Home > other >  Moddler c5.0, result analysis, please help! Football class data mining.
Moddler c5.0, result analysis, please help! Football class data mining.

Time:03-16



Failed to find the corresponding plate, a temporary release here, the goal is to make everyone to 0, can read,

at present, my amateur football data gleaned from mining work, establish the data set with moddler c5.0 to operation, the results are as follows:
The results of the training set and validation set is as follows:
The total number of more than 885 70% training, verification of 30%,



As shown in the above, there is a training set fitting,
Operation results, the predicted result and forecast result credibility sample below,





My question is:

First, the training set validation set above mixed results, can be used as a practical prediction based on? Because both the training set and validation set, some games tool predicted results corresponding to the credibility of the still high (94% training set, of course, there must be a fitting), but the validation set 2 high credibility can be used as a prediction based on?

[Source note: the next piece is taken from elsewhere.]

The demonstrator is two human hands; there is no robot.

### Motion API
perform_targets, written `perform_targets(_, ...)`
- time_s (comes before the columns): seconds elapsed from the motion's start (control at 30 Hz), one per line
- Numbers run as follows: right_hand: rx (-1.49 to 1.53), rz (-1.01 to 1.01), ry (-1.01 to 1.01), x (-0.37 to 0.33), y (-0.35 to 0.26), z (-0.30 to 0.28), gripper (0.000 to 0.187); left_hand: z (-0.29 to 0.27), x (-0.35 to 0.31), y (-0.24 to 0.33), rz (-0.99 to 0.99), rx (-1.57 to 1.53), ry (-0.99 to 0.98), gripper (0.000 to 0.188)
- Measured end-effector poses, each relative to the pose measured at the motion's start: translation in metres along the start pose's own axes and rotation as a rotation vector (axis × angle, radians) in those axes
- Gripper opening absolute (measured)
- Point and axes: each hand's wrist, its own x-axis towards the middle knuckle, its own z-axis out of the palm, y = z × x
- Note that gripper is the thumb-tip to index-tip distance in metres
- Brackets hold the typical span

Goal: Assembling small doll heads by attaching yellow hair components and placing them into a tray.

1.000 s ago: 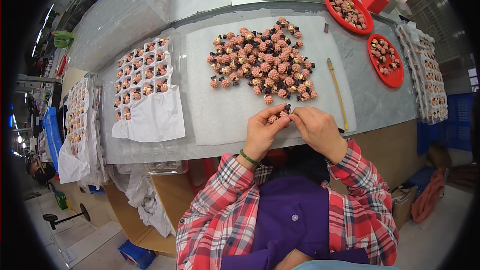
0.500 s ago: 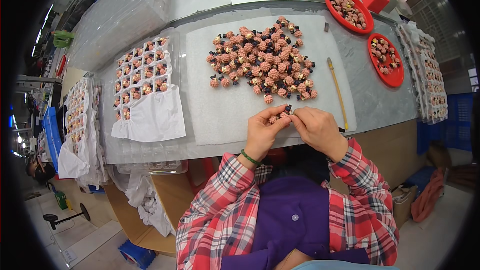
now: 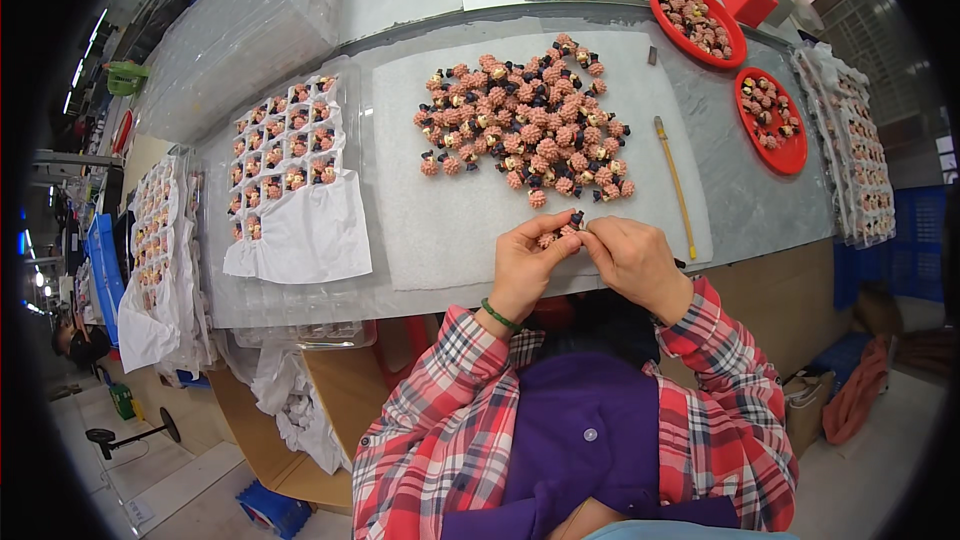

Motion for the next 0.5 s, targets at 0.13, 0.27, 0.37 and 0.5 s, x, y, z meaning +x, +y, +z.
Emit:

Second, there is a very interesting finding, if do not do partition, the 885 data modeling directly, also don't consider the question of whether or not to over fitting, the results show that the predictions credibility is lower than 80%, and the following, if the following
:



That is to say, regardless of whether or not a fitting c5.0 run results, as long as the credibility of over 80%, the main winning probability at 93%, three radio (total 885 against, wins at less than 2.0), while the credibility under 80% of the games, the probability of 3, 0 three results are similar, indicated that once predicted credibility is lower than 80%, this game can be the whole package, very magical, is also very puzzled,

Wonder: not considered fit or not, the above results suggest a problem, c5.0 against, the 885 valid is divided into two categories, namely a class of type 3 is higher, the result of a whole package best,


the above according to the analysis of basic data mining think many contradictions - such as a fitting problem, but even under the condition of fitting, computation results are given an unexpected "surprise" of "classification",
The above, I do not know what explanation?